さっきの沙夜とのことを思い出すと、どうしても罪悪感がある。また、ため息が出てしまった。
落ち着いたのか、両手を顔から離す祈凜さん。
「もう、そろそろ寝ようか」
「そうだね」
そう言って部屋の明かりを消して、祈凜さんは仰向けに、私は祈凜さんに背を向けて布団に寝転がった。

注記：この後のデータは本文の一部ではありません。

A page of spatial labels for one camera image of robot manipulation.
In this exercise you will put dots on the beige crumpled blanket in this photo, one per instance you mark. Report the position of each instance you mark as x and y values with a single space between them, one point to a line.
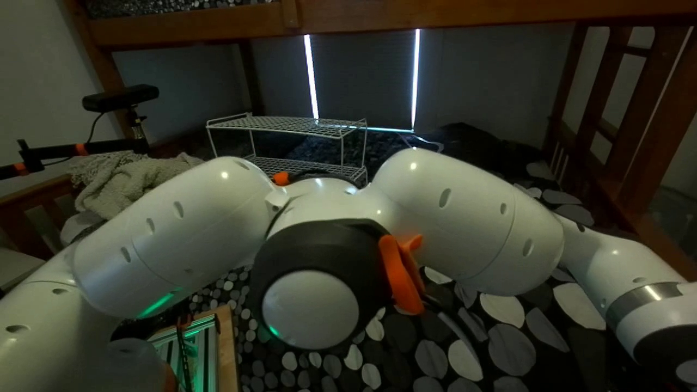
107 184

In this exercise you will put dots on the black grey dotted blanket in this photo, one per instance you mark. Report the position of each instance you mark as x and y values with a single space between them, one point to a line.
489 327

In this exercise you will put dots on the white wire shelf rack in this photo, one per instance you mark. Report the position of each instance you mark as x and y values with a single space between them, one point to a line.
300 145

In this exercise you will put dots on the wooden bunk bed frame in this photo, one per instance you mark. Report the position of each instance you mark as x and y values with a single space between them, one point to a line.
618 165

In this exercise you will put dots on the black camera on stand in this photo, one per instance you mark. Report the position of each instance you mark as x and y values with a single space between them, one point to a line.
127 100

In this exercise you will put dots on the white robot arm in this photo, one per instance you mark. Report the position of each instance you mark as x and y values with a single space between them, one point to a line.
57 325

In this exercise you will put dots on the wooden crate with green light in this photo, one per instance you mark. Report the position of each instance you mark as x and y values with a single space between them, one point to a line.
202 353

「麻百合さん、テスト終わった時くらいに恋愛相談にのるよ」
急に祈凜さんが言ってくる。
祈凜さんに恋愛相談しても、どうしようもないんだけどなぁ。かと言って、せっかくの申し出を無下にするわけにもいかない。
「……わかった。じゃあ、テスト終わったら聞いてね」
「うん!」
嬉しそうな声が聞こえた。
きっと、今もあの笑顔しているのかな。そうだといいな。
「おやすみなさい」
「おやすみ」
寝れない。
寝れる訳がない。
毛布を頭から被る。
真横には祈凜さんがいるのだ。
当たり前だが、寝れない。
こんな状況で寝ろという方が無理な話だ。
時計はもう既に2時をまわっている。
祈凜さんは気持ち良さそうにご就寝中だ。
「どうしよう」
小声で呟く。
祈凜さんと二人きりと分かってからというもの、とにかく、私の行動全てがぎこちなかった。

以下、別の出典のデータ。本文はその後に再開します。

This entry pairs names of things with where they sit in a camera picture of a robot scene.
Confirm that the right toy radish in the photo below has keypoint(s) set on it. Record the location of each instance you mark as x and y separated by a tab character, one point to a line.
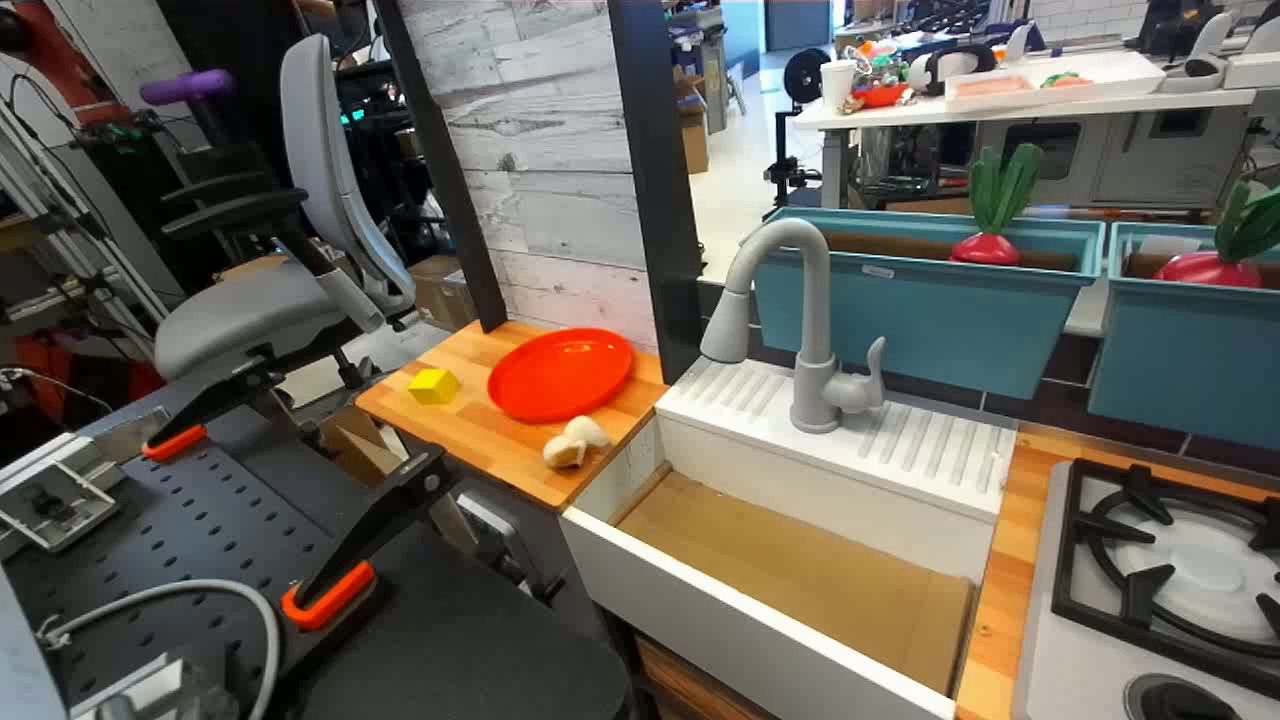
1246	230

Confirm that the teal planter box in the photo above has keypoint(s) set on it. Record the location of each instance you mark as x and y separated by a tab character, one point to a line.
1187	359
967	324

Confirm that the right teal planter box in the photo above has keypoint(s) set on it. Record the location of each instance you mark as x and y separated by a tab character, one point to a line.
1187	359

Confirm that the cream toy mushroom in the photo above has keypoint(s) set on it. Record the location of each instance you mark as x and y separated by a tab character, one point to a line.
574	446

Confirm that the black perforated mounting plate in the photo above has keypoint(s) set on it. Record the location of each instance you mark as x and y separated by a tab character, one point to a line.
240	517

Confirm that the left toy radish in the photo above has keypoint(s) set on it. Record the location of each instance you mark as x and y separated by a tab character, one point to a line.
996	193

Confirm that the yellow toy cube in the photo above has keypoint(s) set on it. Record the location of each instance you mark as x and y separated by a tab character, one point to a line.
435	385

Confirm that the near black orange clamp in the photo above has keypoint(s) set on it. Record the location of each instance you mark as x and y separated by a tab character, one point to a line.
351	572

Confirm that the black orange clamp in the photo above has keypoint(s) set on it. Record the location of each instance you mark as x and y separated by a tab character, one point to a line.
351	572
189	426

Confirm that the grey toy kitchen tap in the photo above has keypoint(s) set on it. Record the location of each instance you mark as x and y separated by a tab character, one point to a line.
823	392

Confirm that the left teal planter box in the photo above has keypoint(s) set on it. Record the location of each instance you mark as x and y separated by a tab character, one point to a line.
967	324

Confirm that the orange round plate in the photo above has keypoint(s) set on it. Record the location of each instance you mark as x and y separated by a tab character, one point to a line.
561	372

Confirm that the wooden countertop board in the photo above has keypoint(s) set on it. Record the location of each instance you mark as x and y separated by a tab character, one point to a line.
490	440

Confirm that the black stove burner grate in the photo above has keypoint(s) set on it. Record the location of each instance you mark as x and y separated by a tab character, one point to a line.
1152	579

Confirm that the white toy sink basin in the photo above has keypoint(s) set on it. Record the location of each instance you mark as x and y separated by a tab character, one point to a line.
823	579

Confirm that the black stove knob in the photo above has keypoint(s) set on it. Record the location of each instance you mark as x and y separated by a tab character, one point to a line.
1167	699

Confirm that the white background table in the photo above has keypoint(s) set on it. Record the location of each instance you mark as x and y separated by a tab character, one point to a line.
1146	137

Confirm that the far black orange clamp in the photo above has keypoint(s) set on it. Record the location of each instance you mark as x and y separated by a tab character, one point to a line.
189	426

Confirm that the grey office chair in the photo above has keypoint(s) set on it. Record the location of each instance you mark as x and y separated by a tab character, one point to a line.
338	277

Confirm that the toy radish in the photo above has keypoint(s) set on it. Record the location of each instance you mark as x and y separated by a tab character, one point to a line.
1246	230
996	193

皿洗いの手伝いをしようとして、包丁を洗っていたら指を切ったり。
寝る前に少し勉強しようと言われて、わからないところを聞いている時、祈凜さんに見惚れていて話を聞いていなかったり。
「ホント、今日は調子狂ってばっかだなぁ…はぁ」
流石に祈凜さんにはベッドで寝てもらおうと説得を試みたが、「私友達と一緒に寝たいな」の一言で撃沈。
あぁ、沙夜はなんで帰ったの!
「すぅ…すぅ……」
隣から健やかな寝息が聞こえる。
私が後ろを向けばそこに顔があるんだろうが、流石に寝ているところを見る度胸もない。
「すぅ…すぅ……」
やめてぇ…。
なんだか、ムラムラする。
私は正直、全くそういうことに疎いので何とも言えないが、これは何か自分でも危ないなぁと思う。
「すぅ…すぅ…」
「……」
チラッと振り向くだけなら…。
首を動かそうとするが、ギリギリ理性が勝って元に戻す。
多分、見たら後戻りは出来なくなる。そんな気がしてならない。
気を張っていても、
「すぅ…すぅ……」
耳に寝息の音が入ってくる。
少し泣きそうになってきた。
寝るのってこんなに辛い作業だっただろうか。
「……音楽聞こう」
そうすれば、この寝息も気にしなくてすむかもしれない。
イヤホンを耳につけ、スマホの再生ボタンを押す。
「……」
直ぐに、イヤホンを外した。
かかった曲が椎名咲桜のバラードだったのだ。
「もう…やだ」
仕方ないので、両手で耳をふさいで目を瞑った。
当然、一睡もできるわけもなく翌朝を迎えた。
「おはよう、麻百合さん。あれ? どうしたの?」
「…ううん、なんでも…ないよ」
正直もう帰りたい。
ここにいると、体も心も休まらない。
しかし、そんな思いとは裏腹に
「さ、勉強しよっか」
今の私にとっては地獄の宣言だった。
「……………………うん」
◇
「お疲れ様、麻百合さん明日は頑張ろうね」
「…うん、お疲れ様」
自分で思うが、声に元気がない。
結局あのあと夕方まで勉強した。
辺りは真っ赤。綺麗な夕焼け空だ。
「駅までおくる?」
「いや、大丈夫だよ」
そう言ってくれるのはありがたいが、今まであれだけ迷惑をかけてきたのに、さらに送っていって貰うなんてことできるはずがない。
「祈凜さんありがとうね」
「ううん、こちらこそ、楽しかった」
玄関で、言葉をかわす。
「それじゃ、お邪魔しました」
「麻百合」
ふいに、呼び捨てにされたような気がした。
いや、気ではない。
確かに呼ばれた。
振り向くと祈凜さんはあの笑顔をしていた。
「……麻百合、約束忘れないでね!」
心拍数があがるのがわかった。
自然と顔がにやつく。
「…恋愛相談でしょ! 忘れないよ…祈凜」
私は、アパートを出た。
◇
家につくなり、お母さんにただいまとも言わず自分の部屋に向かう。
そして、ベッドに勢いよく飛び込んだ。
「お帰り! 麻百合?」
お母さんの声が聞こえる。
正直、答える気力なんてもうない。
今思えば、色々あり過ぎたのだ。
ピロン。
あ、メッセージ…。
そこには、
『麻百合のばーか』
と、沙夜から送られてきていた。
でも、沙夜に返すのめんどい…放っておこう。あ、でも勉強……まぁいいか。
私は深い眠りに落ちた。
そして、
そして、テストの1日目の朝を迎えたのだった。